Usually the story goes like this:
Grandma and Grandpa are doing ok. Then they're starting to lose a step. Then Grandpa gets sick and needs home healthcare. Then Grandpa needs to go stay in a nursing home for a few years until he passes away. Grandma lives 10 or 15 more years with no money because it all got spent on Grandpa's care. Those few years of home health care and nursing home stays can rack up a bill of easily $150,000 on the low end, which can do great damage to a nest egg. This is where Long Term Care insurance comes in.
According to the American Association of Home and Services for the Aging, 69% of people will need some form of LTC after age 65 and the average cost of a nursing home in the U.S. is somewhere around $80,000 a year. Buying long term care when you're 60 years old makes the most sense, since statistically speaking it's very unlikely that it's necessary before then.

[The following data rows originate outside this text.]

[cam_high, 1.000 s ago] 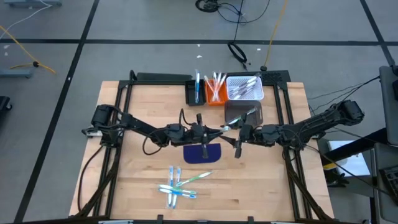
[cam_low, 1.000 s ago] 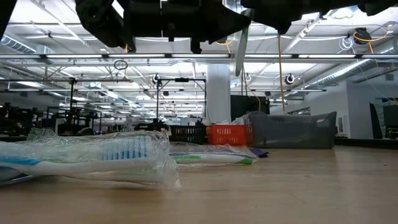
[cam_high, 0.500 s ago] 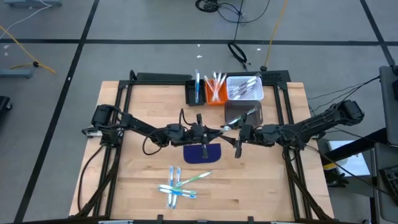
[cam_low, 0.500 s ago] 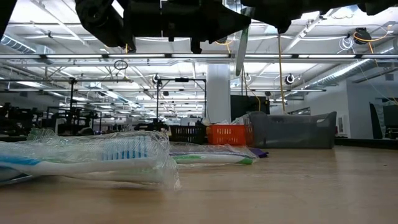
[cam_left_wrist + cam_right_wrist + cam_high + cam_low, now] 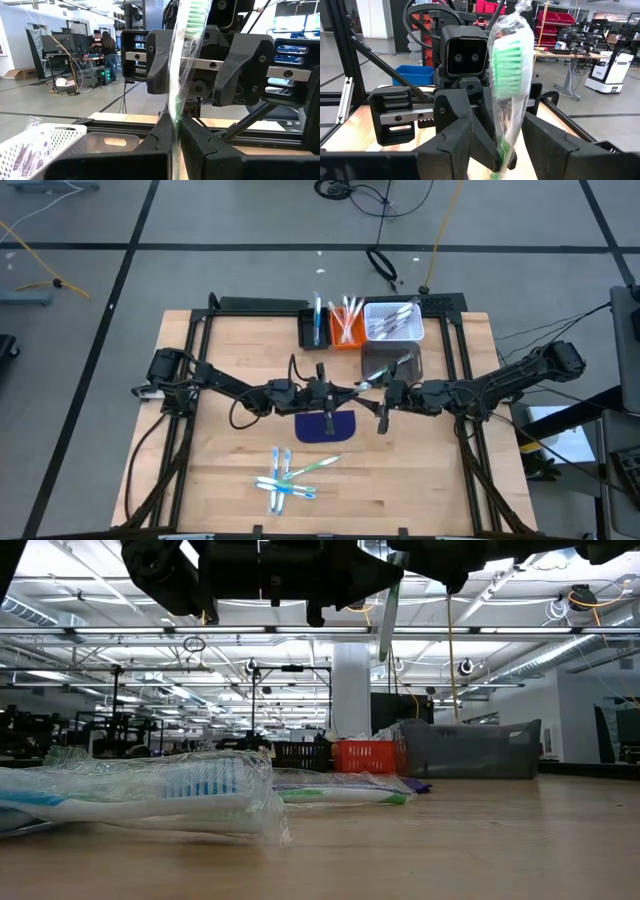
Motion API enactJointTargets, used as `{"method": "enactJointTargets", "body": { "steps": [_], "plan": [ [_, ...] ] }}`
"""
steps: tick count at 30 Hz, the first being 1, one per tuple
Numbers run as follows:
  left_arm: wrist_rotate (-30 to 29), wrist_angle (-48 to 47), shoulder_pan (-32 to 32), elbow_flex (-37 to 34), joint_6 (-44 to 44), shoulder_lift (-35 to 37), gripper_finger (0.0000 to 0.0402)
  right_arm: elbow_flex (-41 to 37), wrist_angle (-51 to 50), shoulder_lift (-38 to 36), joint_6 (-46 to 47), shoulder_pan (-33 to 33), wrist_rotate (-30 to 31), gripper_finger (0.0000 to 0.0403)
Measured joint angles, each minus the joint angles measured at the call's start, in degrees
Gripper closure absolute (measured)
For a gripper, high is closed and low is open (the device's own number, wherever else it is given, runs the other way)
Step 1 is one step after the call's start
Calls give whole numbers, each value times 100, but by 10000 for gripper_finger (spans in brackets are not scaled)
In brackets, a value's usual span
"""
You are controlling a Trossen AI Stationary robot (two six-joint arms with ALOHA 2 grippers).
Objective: Pick & Place Toothbrushes
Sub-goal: Put the green toothbrush into the gray bin
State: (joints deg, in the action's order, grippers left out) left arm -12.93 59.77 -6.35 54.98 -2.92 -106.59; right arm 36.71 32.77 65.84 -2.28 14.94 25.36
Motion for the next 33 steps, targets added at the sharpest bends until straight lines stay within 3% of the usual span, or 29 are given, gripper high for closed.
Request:
{"method": "enactJointTargets", "body": {
  "steps": [7,13,19,33],
  "plan": [
    [0,0,0,0,12,0,373,0,0,0,4,0,2,275],
    [8,-7,-4,0,5,0,386,0,0,0,-105,-7,22,385],
    [8,-11,0,0,7,0,382,2,-38,-2,-188,-4,37,391],
    [-164,28,2,0,-149,59,310,2,-572,-230,-213,8,473,391]
  ]
}}
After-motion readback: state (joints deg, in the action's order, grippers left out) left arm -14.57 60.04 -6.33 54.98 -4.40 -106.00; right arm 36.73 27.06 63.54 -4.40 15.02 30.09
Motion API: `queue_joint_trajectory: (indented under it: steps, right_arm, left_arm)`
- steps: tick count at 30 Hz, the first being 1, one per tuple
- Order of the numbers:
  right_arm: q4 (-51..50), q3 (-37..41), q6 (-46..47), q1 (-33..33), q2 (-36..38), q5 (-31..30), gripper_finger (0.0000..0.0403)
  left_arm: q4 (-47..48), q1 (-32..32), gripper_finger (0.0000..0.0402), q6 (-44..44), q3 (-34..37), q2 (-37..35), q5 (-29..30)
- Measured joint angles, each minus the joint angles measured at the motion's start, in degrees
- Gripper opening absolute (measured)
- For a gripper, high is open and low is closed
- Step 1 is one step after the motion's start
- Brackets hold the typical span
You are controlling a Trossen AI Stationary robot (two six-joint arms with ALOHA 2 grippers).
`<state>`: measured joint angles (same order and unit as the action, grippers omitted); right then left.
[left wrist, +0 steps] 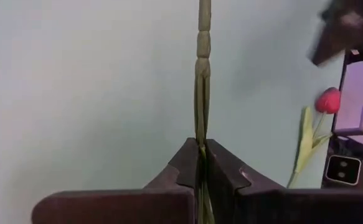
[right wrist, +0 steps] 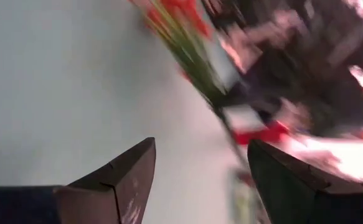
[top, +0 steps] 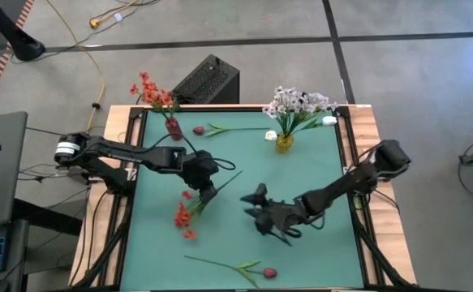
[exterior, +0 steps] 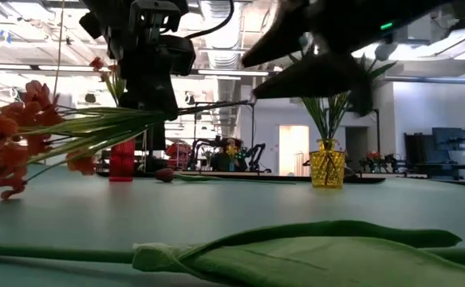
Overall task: Sort flowers into vase by color
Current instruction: Put the orange flowers into the red flower vase
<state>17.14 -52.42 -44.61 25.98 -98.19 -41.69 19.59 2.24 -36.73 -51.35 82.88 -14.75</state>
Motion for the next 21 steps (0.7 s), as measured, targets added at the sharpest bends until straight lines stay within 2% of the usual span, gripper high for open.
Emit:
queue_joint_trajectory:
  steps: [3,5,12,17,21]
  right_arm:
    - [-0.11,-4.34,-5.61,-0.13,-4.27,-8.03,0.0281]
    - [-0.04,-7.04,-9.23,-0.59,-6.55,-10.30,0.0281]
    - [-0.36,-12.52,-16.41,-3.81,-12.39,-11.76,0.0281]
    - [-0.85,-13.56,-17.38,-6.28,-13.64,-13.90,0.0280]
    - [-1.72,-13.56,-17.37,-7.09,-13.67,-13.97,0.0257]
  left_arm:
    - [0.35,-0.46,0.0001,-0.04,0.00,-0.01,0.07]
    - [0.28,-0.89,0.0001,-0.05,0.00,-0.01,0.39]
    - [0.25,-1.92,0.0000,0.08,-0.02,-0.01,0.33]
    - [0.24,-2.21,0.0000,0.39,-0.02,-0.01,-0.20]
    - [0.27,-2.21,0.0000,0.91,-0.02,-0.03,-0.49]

What about letting the government provide for long term care? Medicaid is a government assistance program for people with no money, so if LTC insurance is unaffordable that may be the only viable option. However, take care not to try to hide assets to qualify for Medicaid, because that's fraud and the government will try to get their money back. Also, it's probably not a great idea to count on the government to provide for anything when the the deficit is as huge as it is.
When planning for retirement make sure to cover the topic of long term care insurance. It can cost around 500 to 8,000 dollars a year depending on your age and health and other factors.